WHAT IS NEEDED:
Reproduce verbatim, line by line, everything from the line containing "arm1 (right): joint" to the last line of the listing below; add nothing.

COLLECTED DATA:
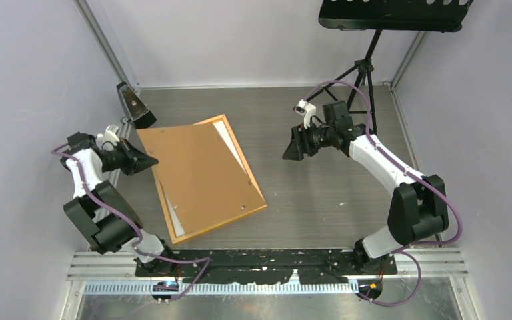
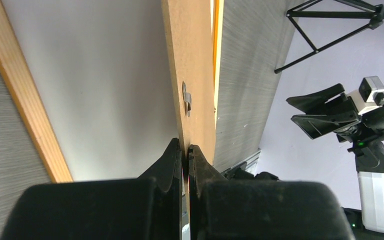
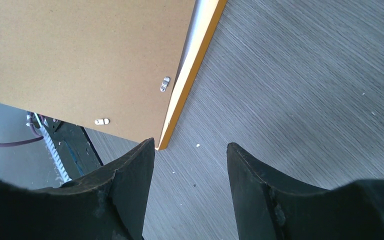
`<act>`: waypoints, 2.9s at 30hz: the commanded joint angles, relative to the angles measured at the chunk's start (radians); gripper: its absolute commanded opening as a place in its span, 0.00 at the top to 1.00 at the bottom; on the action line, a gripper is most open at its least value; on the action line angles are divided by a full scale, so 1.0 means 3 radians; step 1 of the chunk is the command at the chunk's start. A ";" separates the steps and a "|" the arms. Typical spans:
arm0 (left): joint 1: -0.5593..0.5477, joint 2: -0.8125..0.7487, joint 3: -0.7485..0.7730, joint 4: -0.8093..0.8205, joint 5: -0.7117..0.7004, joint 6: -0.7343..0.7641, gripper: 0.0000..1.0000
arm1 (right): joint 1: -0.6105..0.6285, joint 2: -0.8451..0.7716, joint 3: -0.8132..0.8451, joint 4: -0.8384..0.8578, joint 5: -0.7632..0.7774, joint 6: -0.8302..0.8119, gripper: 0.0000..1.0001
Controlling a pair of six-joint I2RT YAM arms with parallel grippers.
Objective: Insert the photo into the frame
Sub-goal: Turn over the photo frame item at the center of the board, then place the photo frame item in the photo frame.
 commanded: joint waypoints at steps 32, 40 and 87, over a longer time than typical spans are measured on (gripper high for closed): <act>-0.0188 0.0736 0.0752 0.0144 -0.0302 0.0751 1.00 | 0.0001 0.0092 0.0004 0.0145 -0.0165 0.0048 0.38; -0.0282 0.0674 0.0624 0.0524 -0.0269 0.0599 1.00 | 0.0006 0.0110 0.0012 0.0140 -0.0181 0.0041 0.38; -0.0140 -0.0169 -0.0937 0.2841 -0.0867 -0.1446 1.00 | 0.0022 0.0206 0.0031 0.0155 -0.0259 0.0064 0.38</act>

SOLUTION TO THE PROBLEM:
arm1 (right): joint 1: -0.6105..0.6285, joint 2: -0.8451..0.7716, joint 3: -0.8132..0.8451, joint 4: -0.8384..0.8578, joint 5: -0.7632..0.7774, joint 6: -0.8302..0.8119, gripper: 0.0000..1.0001
Controlling a pair of six-joint I2RT YAM arms with parallel grippers.
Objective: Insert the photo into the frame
Sub-goal: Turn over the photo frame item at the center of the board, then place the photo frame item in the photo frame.
 commanded: joint waypoints at steps 32, 40 and 87, over a longer time than typical spans are measured on (gripper high for closed): <act>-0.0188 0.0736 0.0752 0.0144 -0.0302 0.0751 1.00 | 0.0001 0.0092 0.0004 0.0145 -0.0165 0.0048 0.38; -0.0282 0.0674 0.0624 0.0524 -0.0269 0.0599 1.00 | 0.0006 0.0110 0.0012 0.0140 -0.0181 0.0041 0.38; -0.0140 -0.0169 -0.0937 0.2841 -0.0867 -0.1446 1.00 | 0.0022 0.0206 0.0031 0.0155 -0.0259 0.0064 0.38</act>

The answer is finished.